Mastodon bot RSS plugin: Additional RSS entry elements #236

Closed
opened 2022-12-13 20:29:01 +01:00 by custompyramidfellow · 1 comment

Hi,

thank you for your excellent post on Mastodon and the related work and guide to run a bot via Platypush and it's RSS plugin. (Side question: If I may ask, is the example code of your blog post also under an MIT license?). I adapted your Mastodon bot code, enhanced it to my needs and it works fine.

Although, I have a feature request which has also been raised in issue #233. I want to add further elements from a RSS feed entry to my Mastodon toots, especially the 'author' and the 'tags' element. I already got it working in a standalone python script using the feedparser library but ultimately could not get it working by modifying the platypush pip package, it always ended up with "'NewFeedEntryEvent' object has no attribute 'author'"

I would appreciate if you could add these two elements officially, as you stated that you could add this via PR quite quickly.

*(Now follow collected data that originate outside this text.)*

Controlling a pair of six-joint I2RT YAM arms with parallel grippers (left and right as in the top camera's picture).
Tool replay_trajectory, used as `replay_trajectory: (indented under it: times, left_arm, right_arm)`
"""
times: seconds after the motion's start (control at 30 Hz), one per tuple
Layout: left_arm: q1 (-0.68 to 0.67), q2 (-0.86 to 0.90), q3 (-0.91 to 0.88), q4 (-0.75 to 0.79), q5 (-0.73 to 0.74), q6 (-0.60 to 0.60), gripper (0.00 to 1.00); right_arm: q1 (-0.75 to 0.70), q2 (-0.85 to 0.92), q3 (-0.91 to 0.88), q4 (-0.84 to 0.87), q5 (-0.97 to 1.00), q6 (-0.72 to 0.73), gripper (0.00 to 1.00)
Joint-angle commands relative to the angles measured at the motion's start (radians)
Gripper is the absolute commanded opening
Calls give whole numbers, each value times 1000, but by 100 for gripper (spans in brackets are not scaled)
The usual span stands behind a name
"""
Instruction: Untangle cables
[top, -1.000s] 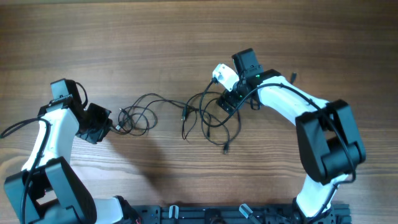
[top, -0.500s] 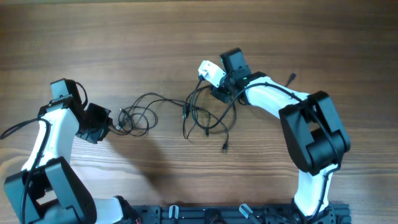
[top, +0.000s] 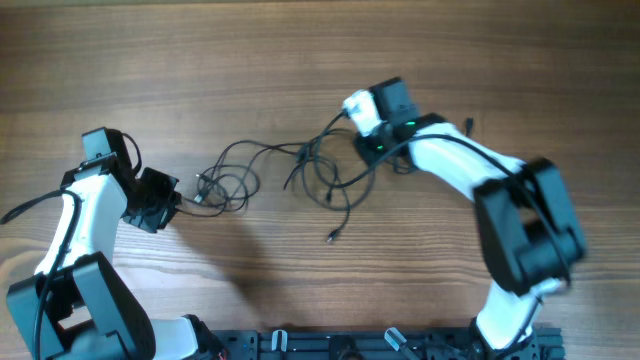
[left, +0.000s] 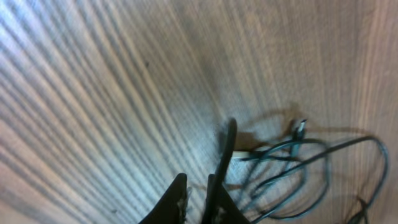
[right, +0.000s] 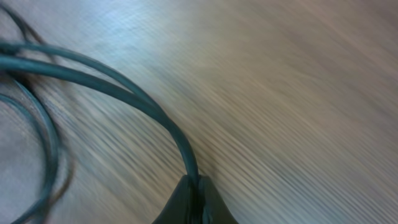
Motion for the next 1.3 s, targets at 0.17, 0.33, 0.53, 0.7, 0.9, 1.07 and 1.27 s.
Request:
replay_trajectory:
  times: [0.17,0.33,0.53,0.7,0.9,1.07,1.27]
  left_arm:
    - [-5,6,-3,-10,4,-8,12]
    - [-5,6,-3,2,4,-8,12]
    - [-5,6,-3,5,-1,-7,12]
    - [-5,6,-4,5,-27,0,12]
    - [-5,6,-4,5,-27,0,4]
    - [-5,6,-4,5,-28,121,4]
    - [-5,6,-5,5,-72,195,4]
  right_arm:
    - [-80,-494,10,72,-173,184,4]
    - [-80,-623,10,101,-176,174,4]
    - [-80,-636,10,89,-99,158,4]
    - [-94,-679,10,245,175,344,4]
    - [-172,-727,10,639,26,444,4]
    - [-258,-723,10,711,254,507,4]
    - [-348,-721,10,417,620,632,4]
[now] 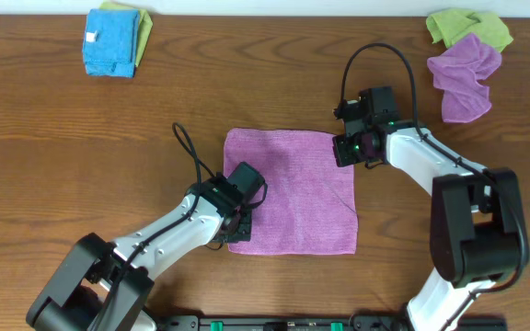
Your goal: Fold the cloth
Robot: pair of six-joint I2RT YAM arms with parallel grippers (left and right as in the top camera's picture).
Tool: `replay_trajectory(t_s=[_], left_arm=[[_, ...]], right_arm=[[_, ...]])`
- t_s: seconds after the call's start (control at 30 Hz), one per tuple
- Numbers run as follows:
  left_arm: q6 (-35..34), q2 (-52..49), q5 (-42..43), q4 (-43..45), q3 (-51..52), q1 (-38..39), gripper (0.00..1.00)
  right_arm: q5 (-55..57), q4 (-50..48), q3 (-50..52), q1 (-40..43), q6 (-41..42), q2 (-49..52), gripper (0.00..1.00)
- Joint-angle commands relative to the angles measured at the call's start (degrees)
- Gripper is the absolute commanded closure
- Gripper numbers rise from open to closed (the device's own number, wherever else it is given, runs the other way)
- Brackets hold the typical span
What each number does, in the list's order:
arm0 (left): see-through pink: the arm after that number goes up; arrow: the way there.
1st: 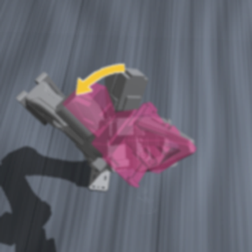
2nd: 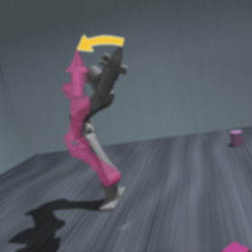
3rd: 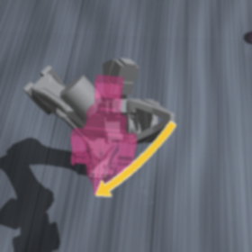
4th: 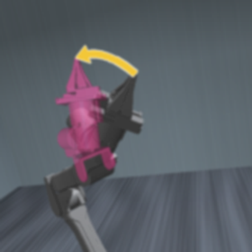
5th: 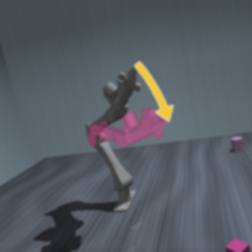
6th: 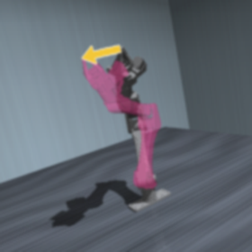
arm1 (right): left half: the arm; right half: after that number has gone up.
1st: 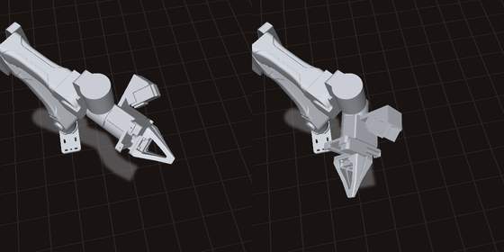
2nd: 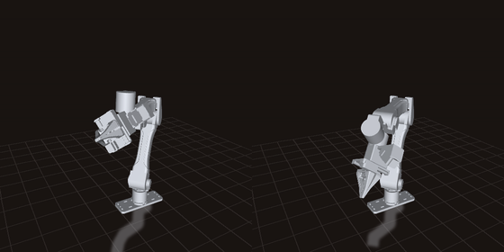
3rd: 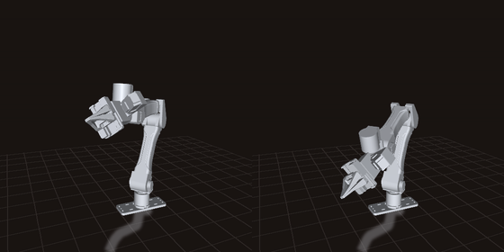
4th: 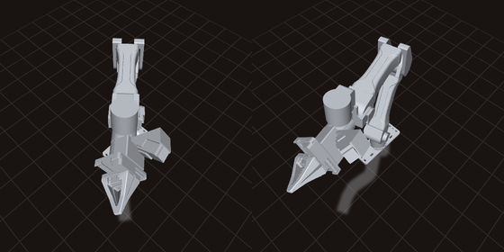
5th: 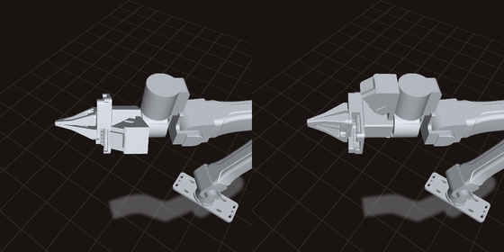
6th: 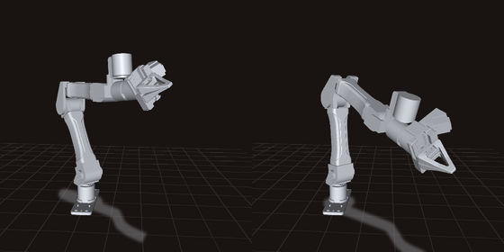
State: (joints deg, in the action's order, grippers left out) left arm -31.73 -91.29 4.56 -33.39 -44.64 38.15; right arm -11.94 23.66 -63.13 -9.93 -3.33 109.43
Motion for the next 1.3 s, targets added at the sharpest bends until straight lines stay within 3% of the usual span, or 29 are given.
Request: replay_trajectory(t_s=[0.0, 0.57, 0.83, 1.0, 1.27], left_arm=[[-0.7, 0.5, 0.6, -0.3, 0.7, 0.2, 0.94], [-2.2, 0.5, 1.5, -6.8, 1.4, 0.2, 0.94], [-2.2, 0.6, 1.5, -6.2, 1.4, 0.1, 0.94], [-1.8, 1.2, 1.7, -5.4, -1.0, 0.1, 0.94], [-1.1, 8.2, -2.6, -5.7, -8.5, 0.1, 0.94]], right_arm=[[0.2, -0.7, 0.4, -0.3, 0.7, 0.7, 0.98], [5.8, -9.4, 0.2, -0.1, 4.0, 6.1, 0.99], [3.2, -6.4, 0.0, -0.7, 4.6, 5.6, 0.99], [0.5, -2.2, -1.6, -0.7, 5.8, 1.3, 0.99], [0.5, 3.7, -2.1, -0.7, 6.1, -14.3, 0.99]])
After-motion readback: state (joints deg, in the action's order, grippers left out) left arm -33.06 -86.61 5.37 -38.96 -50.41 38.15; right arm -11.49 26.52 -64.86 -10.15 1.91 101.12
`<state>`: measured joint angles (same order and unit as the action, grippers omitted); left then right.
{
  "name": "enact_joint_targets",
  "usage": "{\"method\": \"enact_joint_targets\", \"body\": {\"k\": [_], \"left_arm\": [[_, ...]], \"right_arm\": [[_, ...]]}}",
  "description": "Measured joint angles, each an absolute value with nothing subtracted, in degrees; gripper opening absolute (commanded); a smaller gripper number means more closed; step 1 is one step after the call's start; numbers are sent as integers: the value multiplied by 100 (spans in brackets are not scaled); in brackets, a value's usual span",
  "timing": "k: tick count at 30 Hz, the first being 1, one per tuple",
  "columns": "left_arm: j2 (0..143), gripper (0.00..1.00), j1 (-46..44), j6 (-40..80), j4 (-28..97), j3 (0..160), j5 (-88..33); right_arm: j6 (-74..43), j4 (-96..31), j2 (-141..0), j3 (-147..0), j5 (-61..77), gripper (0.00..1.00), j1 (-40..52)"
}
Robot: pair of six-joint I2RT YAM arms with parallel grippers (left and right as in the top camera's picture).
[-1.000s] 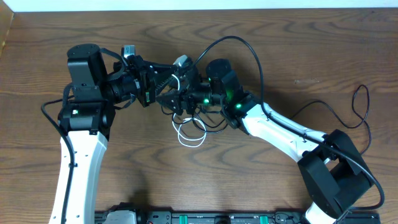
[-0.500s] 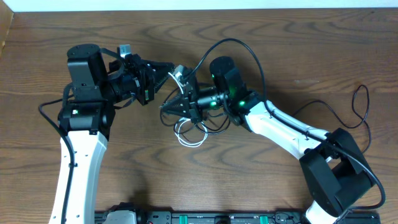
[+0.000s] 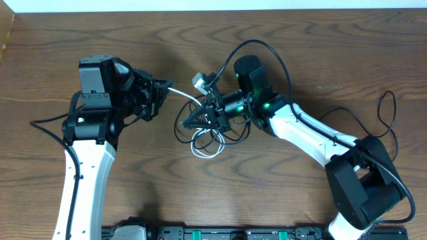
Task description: Untangle cables
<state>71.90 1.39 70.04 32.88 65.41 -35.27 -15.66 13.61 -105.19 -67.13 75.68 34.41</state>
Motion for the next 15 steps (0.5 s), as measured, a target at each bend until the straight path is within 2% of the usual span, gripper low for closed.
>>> {"method": "enact_joint_targets", "body": {"k": [8, 15], "left_arm": [[7238, 8, 137, 6941, 3994, 6541, -2639], [7535, 8, 128, 6807, 4032, 6534, -2480]], "right_arm": [[-1651, 2056, -10519, -6713, 8160, 1, 3474], [-2169, 2906, -10530, -6711, 8278, 1, 3474]]}}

(NO NEED TO READ FURTHER:) Below is to just to document my failed attempt to add parsing the 'author' element to the Platypush RSS plugin:

Installed platypush with editable parameter (to edit rss plugin in real-time).

git clone https://git.platypush.tech/platypush/platypush.git
pip install -e '.[rss]'

Edited platypush/platypush/plugins/rss/init.py to add 'author' element.

        return RssFeedEntrySchema().dump(
            sorted(
                [
                    {
                        'feed_url': url,
                        'feed_title': getattr(feed.feed, 'title', None),
                        'id': getattr(entry, 'id', None),
                        'url': entry.link,
                        'published': datetime.datetime.fromtimestamp(
                            time.mktime(entry.published_parsed)
                        ),
                        'title': entry.title,
                        'summary': getattr(entry, 'summary', None),
                        'content': self._parse_content(entry),
                        'author': getattr(entry, 'author', None),
                    }
                    for entry in feed.entries
                    if getattr(entry, 'published_parsed', None)
                ],
                key=lambda e: e['published'],
            ),
            many=True,
        )

Edited platypush/platypush/backend/http/request/rss/init.py to add 'author' element.

                    e = {
                        'entry_id': entry.id,
                        'title': entry.title,
                        'link': entry.link,
                        'summary': entry.summary,
                        'content': entry.content,
                        'source_id': source_record.id,
                        'published': entry_timestamp,
                        'author': entry.author,
                    }
class FeedEntry(Base):
    """ Models the FeedEntry table, which contains RSS entries """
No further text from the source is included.